A brief interview with Jeroen Ketting about the business opportunities in Russia

A brief interview with Jeroen Ketting about the business opportunities in Russia and the dos & don’ts for the newcomers to the Russian market. The article was in the April issue of Globe magazine by evofenedex.

This interview is in Dutch. For the English translation, please scroll down.

To download the full version of the issue, please visit evofenedex website: https://www.evofenedex.nl/kennis/actualiteiten/vakmagazine-globe-van-april-nu-online-beschikbaar

Source: Globe magazine by evofenedex

Text: Gerben Sas

globe-2021-03-apr-458-BLB-Buitenlandse Belevenissen-Lighthouse Management-Jeroen Ketting-Gerben J. Sas-1


Who works where?

Jeroen Ketting

For many years Russia has been in the top five destinations for Dutch exporters outside the European Union. Jeroen Ketting settled in Moscow in 1994 as a 23-year-old student and founded Lighthouse Management there. This company is there to support Western companies in their business in Russia. Jeroen Ketting’s passion is to make the largest country in the world accessible for the Dutch business community.

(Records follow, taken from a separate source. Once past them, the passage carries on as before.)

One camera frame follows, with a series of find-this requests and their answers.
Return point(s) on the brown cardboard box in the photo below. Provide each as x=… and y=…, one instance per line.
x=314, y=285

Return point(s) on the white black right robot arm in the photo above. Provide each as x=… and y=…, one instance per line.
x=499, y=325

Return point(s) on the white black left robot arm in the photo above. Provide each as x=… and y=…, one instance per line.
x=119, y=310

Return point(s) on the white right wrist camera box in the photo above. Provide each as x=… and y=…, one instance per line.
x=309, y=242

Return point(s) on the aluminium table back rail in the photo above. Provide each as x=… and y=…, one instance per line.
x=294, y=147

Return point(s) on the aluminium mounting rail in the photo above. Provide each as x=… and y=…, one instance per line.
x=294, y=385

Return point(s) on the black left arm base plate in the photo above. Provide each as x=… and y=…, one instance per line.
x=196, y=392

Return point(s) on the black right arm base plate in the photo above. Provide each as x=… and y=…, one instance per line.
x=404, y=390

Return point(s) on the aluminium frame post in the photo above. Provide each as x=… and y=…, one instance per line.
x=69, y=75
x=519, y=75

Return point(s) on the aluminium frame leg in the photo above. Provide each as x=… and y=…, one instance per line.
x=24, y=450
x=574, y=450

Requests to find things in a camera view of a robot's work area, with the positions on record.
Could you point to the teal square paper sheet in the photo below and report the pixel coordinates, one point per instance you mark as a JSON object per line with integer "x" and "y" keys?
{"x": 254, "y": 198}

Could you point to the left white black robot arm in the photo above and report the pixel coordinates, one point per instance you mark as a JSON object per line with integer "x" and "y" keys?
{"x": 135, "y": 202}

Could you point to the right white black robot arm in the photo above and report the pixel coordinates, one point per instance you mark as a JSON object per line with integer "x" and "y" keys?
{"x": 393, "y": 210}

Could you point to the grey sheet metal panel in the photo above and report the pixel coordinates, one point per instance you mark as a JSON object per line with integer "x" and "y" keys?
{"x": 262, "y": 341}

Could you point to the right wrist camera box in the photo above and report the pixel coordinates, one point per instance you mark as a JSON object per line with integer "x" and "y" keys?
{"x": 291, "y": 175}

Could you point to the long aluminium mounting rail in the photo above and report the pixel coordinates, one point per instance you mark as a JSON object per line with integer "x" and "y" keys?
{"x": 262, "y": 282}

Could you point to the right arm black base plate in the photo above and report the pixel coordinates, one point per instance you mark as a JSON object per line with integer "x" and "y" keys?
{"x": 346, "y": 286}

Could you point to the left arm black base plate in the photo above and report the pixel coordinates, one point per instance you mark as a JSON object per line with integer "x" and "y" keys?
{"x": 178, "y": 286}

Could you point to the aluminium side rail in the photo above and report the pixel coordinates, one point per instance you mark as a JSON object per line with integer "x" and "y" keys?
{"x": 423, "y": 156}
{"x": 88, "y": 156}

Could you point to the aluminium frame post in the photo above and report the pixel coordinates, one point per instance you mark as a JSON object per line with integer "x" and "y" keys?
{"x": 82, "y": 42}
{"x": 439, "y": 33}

Reporter: What can you do for the Dutch exporters?

Jeroen: We at Lighthouse Management are the boots and brains on the ground for exporters, and we provide them with operational and commercial support. In addition, we import bulk with Lighthouse Technologies, a company trading bulk handling equipment in Russia, Belarus, Ukraine, and Kazakhstan. The experience we have acquired so far benefits the exporters we deal with. The best moments for me are when I talk to customers about their opportunities and strategy in Russia. I could never imagine I would stay in this country for more than a quarter of a century. But the longer I stay here, the more experience and added value I obtain for the exporters.

Reporter: What kinds of opportunities does Russia offer?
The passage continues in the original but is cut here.